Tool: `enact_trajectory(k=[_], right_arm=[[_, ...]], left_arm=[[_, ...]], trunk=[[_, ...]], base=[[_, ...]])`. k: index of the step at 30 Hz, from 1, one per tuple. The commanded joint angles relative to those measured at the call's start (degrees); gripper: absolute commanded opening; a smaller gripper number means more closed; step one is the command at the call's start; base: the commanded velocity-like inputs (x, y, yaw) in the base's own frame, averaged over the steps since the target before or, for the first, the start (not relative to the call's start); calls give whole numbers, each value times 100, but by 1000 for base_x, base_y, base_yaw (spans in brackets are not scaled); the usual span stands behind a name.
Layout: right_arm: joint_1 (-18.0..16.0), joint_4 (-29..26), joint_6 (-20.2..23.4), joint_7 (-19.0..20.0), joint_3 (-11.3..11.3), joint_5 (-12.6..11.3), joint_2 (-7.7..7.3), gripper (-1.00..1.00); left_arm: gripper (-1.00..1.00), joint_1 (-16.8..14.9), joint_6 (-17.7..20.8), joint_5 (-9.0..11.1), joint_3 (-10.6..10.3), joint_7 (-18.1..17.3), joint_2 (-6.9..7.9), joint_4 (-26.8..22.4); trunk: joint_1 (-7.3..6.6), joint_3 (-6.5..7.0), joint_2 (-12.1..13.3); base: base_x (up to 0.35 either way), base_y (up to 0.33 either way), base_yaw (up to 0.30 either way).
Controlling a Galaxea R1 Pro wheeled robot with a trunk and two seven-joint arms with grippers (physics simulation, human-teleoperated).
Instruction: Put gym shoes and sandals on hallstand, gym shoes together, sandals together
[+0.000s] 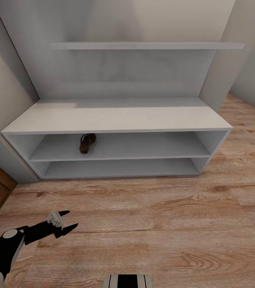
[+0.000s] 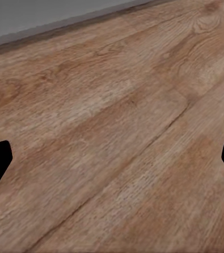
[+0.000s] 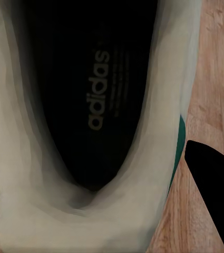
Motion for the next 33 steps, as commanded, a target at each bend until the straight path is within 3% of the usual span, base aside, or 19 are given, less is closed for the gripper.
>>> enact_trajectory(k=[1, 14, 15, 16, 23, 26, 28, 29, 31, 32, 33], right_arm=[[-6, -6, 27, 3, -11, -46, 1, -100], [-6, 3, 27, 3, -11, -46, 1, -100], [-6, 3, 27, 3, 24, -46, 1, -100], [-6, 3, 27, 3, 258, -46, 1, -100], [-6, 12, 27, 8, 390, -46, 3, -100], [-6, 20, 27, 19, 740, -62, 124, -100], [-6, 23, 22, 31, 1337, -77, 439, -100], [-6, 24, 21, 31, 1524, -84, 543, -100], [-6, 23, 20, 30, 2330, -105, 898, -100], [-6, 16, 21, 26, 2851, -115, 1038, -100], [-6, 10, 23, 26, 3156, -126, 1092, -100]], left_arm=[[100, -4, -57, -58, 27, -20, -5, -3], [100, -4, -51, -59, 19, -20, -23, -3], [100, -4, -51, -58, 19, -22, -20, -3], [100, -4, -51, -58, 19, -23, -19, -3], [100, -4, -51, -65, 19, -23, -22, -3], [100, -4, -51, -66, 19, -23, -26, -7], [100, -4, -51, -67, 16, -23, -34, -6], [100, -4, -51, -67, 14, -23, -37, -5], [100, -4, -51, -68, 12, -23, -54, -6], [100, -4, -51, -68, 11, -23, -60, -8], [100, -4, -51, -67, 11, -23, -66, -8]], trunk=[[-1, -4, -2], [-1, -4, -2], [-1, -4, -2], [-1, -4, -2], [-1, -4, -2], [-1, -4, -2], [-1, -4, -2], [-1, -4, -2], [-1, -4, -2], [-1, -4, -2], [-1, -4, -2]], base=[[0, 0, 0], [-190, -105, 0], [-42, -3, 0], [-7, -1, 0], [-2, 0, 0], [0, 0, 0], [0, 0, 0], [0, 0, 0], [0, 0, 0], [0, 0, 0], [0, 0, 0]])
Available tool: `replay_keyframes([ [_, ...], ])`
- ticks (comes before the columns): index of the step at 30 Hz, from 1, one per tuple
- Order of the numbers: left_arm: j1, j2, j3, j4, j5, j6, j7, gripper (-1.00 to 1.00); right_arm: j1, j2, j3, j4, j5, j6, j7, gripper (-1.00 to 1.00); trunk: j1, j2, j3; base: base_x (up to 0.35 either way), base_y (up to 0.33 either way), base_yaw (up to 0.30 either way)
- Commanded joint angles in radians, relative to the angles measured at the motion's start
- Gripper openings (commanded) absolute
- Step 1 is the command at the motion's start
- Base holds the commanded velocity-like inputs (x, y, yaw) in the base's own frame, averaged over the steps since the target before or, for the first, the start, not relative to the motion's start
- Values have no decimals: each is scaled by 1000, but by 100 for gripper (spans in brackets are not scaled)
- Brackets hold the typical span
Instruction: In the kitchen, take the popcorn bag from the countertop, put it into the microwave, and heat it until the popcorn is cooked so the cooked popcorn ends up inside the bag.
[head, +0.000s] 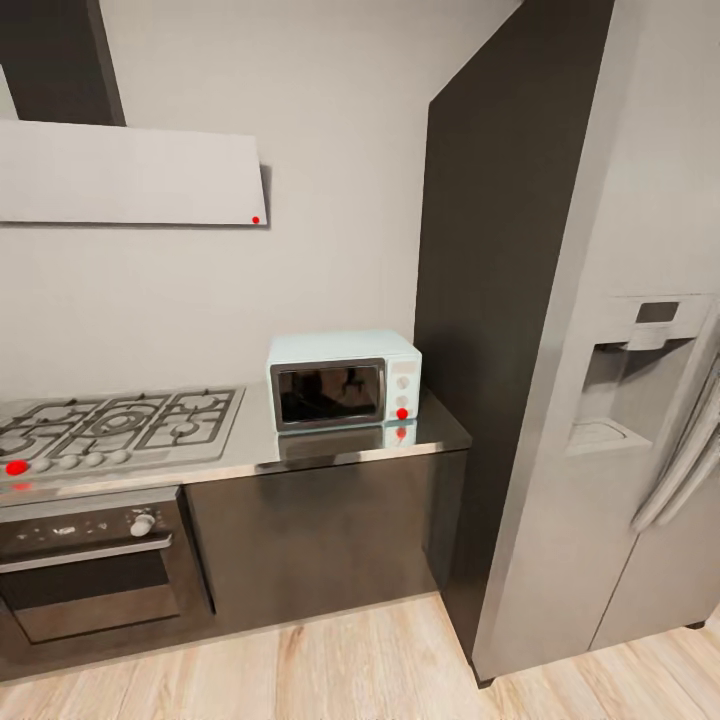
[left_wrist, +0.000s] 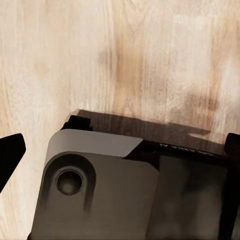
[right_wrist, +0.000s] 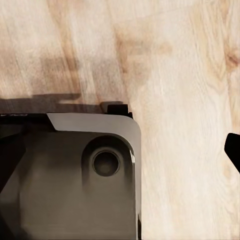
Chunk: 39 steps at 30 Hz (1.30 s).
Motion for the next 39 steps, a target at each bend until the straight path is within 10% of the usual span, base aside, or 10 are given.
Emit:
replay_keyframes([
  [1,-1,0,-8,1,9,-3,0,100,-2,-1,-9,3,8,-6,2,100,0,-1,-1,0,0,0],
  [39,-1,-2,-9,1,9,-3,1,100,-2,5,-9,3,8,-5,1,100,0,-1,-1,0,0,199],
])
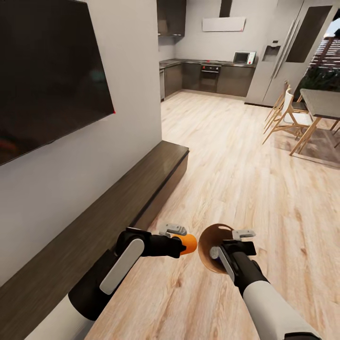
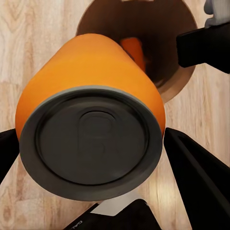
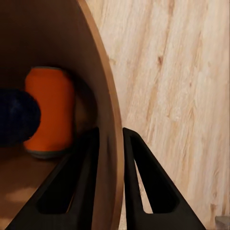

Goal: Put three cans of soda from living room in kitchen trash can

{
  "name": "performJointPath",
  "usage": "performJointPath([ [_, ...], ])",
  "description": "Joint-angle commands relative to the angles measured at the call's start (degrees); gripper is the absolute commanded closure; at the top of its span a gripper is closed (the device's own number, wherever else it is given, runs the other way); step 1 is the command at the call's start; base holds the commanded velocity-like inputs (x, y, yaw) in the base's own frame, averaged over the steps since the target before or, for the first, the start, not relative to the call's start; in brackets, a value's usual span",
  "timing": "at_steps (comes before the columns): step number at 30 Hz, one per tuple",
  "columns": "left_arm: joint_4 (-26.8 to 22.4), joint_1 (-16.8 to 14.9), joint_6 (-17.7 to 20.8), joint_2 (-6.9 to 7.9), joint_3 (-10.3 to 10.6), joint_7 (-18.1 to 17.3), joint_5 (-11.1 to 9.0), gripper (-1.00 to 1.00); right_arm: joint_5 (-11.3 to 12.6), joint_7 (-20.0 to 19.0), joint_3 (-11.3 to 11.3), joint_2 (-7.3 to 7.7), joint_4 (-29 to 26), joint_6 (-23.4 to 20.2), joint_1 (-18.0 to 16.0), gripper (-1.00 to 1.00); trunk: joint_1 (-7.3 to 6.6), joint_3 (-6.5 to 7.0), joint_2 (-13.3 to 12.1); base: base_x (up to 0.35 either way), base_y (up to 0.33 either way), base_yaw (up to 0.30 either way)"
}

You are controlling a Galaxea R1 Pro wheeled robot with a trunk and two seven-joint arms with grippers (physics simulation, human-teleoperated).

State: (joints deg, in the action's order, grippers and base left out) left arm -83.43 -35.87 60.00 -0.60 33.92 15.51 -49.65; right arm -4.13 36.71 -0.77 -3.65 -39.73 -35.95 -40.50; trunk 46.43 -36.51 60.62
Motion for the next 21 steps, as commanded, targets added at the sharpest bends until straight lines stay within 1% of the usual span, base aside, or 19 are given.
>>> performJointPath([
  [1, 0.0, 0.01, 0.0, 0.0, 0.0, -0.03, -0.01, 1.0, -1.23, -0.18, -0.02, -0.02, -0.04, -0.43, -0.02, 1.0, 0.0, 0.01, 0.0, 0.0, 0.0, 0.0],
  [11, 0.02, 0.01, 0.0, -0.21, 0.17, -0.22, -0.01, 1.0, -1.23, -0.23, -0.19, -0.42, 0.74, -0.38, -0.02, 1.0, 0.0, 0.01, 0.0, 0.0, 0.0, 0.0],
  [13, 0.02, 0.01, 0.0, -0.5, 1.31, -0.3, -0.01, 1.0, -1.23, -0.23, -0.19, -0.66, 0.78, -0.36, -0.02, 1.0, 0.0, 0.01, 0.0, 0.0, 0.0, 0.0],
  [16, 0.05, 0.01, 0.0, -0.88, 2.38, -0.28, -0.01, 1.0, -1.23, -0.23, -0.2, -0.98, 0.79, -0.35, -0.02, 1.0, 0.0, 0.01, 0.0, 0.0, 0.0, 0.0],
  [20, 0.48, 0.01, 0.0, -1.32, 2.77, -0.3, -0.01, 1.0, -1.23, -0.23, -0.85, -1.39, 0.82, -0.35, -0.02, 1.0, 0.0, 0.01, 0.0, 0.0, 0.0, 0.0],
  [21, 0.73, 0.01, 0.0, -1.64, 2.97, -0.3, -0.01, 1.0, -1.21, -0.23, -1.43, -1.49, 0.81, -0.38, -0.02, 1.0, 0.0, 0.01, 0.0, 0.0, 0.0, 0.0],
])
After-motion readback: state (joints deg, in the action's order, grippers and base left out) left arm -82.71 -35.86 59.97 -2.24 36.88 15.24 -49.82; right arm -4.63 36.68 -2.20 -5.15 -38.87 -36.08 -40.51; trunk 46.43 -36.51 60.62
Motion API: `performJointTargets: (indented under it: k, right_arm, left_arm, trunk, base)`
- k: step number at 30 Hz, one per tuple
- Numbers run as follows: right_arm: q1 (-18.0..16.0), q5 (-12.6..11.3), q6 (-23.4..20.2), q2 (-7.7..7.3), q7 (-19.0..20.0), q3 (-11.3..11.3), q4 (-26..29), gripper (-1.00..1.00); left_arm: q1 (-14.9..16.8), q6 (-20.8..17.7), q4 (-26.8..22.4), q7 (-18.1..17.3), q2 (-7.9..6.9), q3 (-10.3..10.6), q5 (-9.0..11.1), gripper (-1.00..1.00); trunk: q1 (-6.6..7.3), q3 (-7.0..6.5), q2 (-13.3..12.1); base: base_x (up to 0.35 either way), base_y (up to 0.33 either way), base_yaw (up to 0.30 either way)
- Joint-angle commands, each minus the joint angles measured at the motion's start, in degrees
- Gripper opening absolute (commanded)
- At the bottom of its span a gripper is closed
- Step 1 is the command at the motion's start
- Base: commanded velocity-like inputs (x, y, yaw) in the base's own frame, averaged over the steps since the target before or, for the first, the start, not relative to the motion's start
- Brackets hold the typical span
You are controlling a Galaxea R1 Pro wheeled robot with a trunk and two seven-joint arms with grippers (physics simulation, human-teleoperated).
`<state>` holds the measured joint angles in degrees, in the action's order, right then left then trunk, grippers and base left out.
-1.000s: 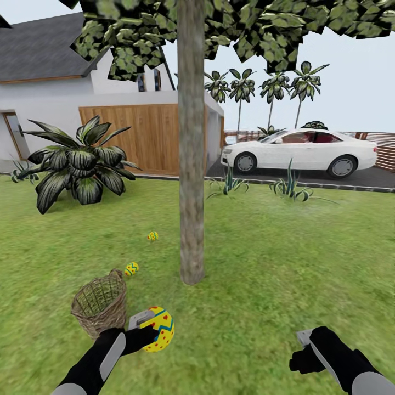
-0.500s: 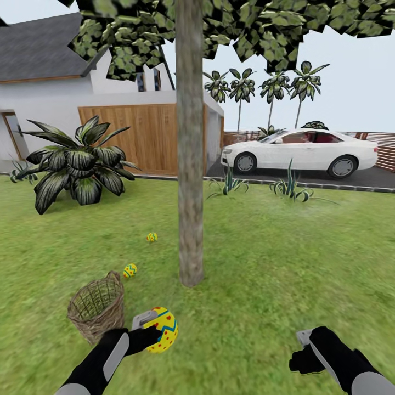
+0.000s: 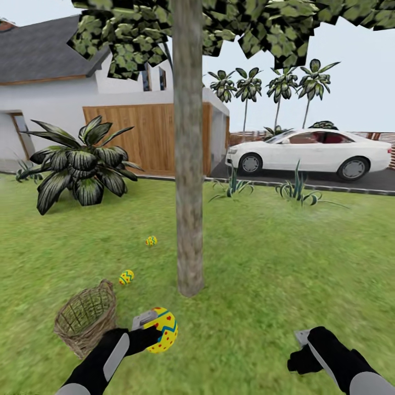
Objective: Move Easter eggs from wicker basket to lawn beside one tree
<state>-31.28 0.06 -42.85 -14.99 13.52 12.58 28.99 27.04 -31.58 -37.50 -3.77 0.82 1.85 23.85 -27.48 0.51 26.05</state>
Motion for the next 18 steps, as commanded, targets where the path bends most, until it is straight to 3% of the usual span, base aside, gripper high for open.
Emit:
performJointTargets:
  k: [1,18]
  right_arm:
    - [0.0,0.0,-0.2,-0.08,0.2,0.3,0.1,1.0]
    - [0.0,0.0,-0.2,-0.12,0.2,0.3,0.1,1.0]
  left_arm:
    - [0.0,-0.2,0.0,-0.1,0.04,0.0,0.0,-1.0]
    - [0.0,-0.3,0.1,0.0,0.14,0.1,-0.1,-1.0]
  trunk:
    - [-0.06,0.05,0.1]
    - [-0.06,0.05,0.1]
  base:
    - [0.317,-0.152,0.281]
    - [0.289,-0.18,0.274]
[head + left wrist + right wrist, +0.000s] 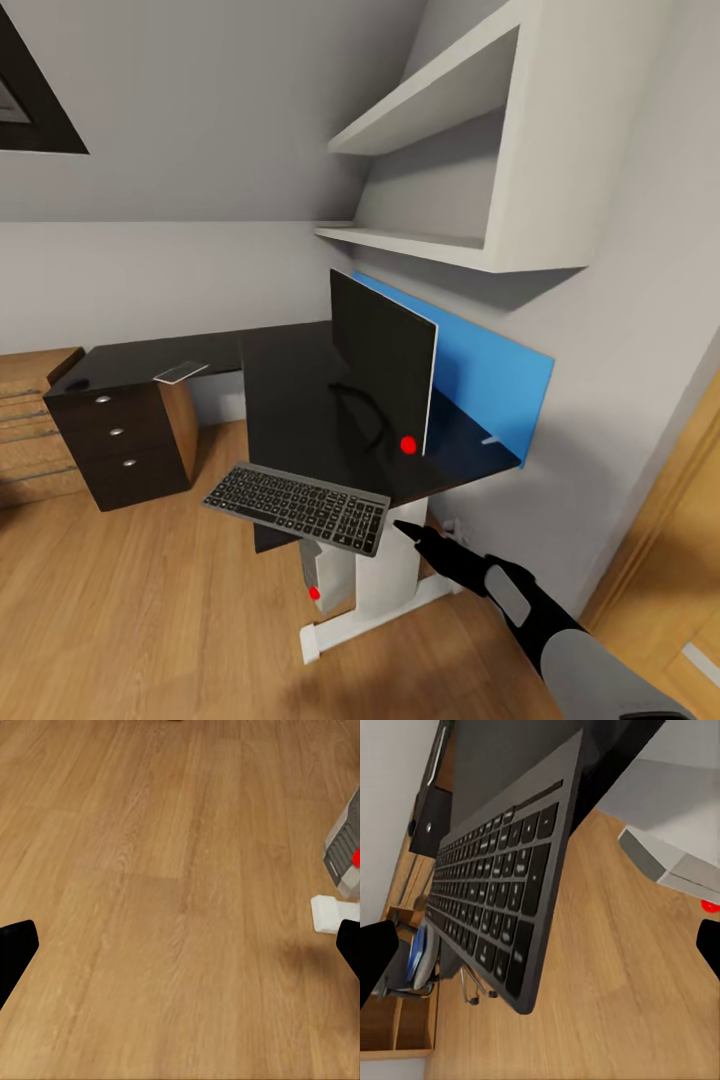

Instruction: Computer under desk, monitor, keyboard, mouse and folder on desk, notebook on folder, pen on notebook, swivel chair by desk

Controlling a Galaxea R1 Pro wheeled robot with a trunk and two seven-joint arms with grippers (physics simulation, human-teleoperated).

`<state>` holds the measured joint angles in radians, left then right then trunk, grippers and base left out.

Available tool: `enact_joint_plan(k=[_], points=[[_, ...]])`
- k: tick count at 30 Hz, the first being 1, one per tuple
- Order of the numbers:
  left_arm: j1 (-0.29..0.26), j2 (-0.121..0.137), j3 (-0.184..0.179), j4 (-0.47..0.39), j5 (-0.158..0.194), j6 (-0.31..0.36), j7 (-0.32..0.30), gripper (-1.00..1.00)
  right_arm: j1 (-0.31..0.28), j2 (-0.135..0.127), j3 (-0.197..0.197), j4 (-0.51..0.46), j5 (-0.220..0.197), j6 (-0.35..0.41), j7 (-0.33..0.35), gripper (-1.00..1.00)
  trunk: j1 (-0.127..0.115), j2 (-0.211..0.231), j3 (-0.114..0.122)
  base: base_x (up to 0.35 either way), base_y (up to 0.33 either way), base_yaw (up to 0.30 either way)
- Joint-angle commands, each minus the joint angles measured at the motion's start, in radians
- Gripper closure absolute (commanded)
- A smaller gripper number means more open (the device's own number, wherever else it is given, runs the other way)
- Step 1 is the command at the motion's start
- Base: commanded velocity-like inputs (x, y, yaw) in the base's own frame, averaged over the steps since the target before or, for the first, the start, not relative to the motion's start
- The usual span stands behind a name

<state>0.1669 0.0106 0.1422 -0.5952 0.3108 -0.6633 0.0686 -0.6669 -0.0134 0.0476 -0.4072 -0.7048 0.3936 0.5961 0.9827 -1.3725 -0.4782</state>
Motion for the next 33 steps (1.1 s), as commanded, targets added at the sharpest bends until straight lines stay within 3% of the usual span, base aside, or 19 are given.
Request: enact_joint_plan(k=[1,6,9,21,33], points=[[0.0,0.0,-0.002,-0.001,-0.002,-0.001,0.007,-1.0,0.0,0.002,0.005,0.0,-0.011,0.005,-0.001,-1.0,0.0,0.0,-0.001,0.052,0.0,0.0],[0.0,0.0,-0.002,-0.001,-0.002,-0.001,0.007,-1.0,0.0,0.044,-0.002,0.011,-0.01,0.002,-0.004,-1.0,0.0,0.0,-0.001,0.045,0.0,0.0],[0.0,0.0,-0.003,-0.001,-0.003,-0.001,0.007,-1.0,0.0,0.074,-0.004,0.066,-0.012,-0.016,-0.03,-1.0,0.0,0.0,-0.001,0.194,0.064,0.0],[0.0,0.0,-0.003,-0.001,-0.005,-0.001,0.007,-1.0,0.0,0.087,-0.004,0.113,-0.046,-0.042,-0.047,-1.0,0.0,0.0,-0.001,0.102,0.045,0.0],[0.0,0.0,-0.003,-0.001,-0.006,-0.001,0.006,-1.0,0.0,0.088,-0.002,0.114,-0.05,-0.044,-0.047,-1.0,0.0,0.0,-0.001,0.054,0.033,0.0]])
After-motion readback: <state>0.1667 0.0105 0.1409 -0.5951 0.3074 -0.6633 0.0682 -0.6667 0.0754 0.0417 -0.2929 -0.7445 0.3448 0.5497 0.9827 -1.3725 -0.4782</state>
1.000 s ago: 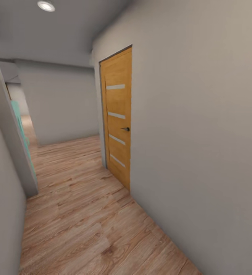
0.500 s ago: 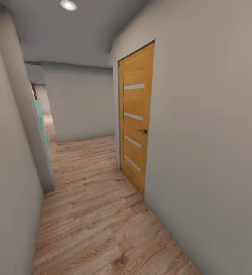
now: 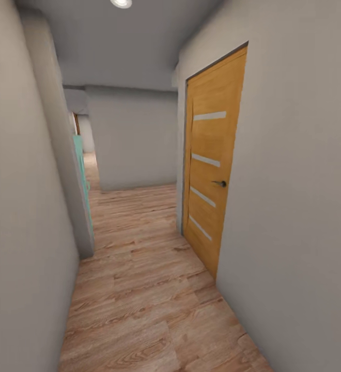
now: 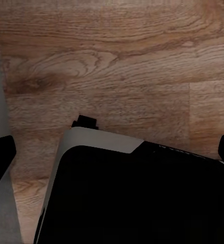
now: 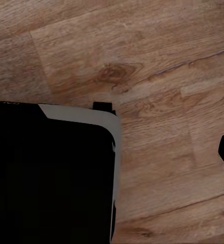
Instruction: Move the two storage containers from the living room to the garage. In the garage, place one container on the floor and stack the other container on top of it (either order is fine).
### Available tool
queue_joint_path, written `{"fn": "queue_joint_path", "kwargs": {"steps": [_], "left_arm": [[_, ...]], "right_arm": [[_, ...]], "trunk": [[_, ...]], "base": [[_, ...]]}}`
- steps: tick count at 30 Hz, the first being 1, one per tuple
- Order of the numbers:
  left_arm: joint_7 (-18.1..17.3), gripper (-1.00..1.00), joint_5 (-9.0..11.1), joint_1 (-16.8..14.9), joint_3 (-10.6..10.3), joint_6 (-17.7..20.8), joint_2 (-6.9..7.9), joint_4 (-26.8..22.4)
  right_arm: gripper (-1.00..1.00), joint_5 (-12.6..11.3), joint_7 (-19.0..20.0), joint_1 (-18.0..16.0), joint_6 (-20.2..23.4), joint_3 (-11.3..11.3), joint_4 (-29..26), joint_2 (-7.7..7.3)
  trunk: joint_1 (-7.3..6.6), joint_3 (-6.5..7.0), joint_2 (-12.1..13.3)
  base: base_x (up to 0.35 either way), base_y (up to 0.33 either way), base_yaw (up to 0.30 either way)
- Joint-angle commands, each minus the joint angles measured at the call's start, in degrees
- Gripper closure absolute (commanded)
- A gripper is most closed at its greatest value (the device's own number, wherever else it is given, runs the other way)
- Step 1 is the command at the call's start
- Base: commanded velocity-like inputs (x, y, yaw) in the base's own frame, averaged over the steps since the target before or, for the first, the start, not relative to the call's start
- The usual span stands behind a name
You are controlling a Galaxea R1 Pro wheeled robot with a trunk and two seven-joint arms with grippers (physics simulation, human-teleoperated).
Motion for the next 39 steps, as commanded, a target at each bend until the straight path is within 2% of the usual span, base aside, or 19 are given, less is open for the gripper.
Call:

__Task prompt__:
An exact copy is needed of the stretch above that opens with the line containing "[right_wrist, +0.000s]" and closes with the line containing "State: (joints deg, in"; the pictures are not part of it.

__Exercise result__:
[right_wrist, +0.000s] 
Chunk: 39 steps at 30 Hz (1.30 s).
Motion for the next 39 steps, a target at each bend until the straight path is within 10% of the usual span, base aside, or 10 are given.
Emit:
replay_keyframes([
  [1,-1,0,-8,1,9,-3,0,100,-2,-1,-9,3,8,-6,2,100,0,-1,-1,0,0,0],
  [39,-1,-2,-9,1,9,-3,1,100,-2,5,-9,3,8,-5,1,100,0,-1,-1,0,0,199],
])

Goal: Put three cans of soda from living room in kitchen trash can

{
  "name": "performJointPath",
  "usage": "performJointPath([ [_, ...], ])",
  "description": "Joint-angle commands relative to the angles measured at the call's start (degrees); gripper is the absolute commanded closure; at the top of its span a gripper is closed (the device's own number, wherever else it is given, runs the other way); step 1 is the command at the call's start; base holds the commanded velocity-like inputs (x, y, yaw) in the base's own frame, averaged over the steps since the target before or, for the first, the start, not relative to the call's start; in brackets, a value's usual span",
  "timing": "at_steps (comes before the columns): step number at 30 Hz, one per tuple",
  "columns": "left_arm: joint_4 (-26.8 to 22.4), joint_1 (-16.8 to 14.9), joint_6 (-17.7 to 20.8), joint_2 (-6.9 to 7.9), joint_3 (-10.3 to 10.6), joint_7 (-18.1 to 17.3), joint_5 (-11.1 to 9.0), gripper (-1.00 to 1.00); right_arm: joint_5 (-11.3 to 12.6), joint_7 (-20.0 to 19.0), joint_3 (-11.3 to 11.3), joint_2 (-7.3 to 7.7), joint_4 (-29 to 26), joint_6 (-23.4 to 20.2), joint_1 (-18.0 to 16.0), gripper (-1.00 to 1.00); trunk: joint_1 (-7.3 to 6.6), joint_3 (-6.5 to 7.0), joint_2 (-13.3 to 12.1); base: base_x (up to 0.35 either way), base_y (up to 0.33 either way), base_yaw (up to 0.30 either way)"
}

You are controlling a Galaxea R1 Pro wheeled robot with a trunk and two seven-joint arms with grippers (physics simulation, human-teleoperated).

State: (joints deg, in the action's order, grippers and base left out) left arm -83.43 -35.87 60.00 -0.60 33.92 15.51 -49.65; right arm -4.13 36.71 -0.77 -3.65 -39.73 -35.95 -40.50; trunk 46.43 -36.51 60.62

Nothing remains to be done, and the exercise is complete.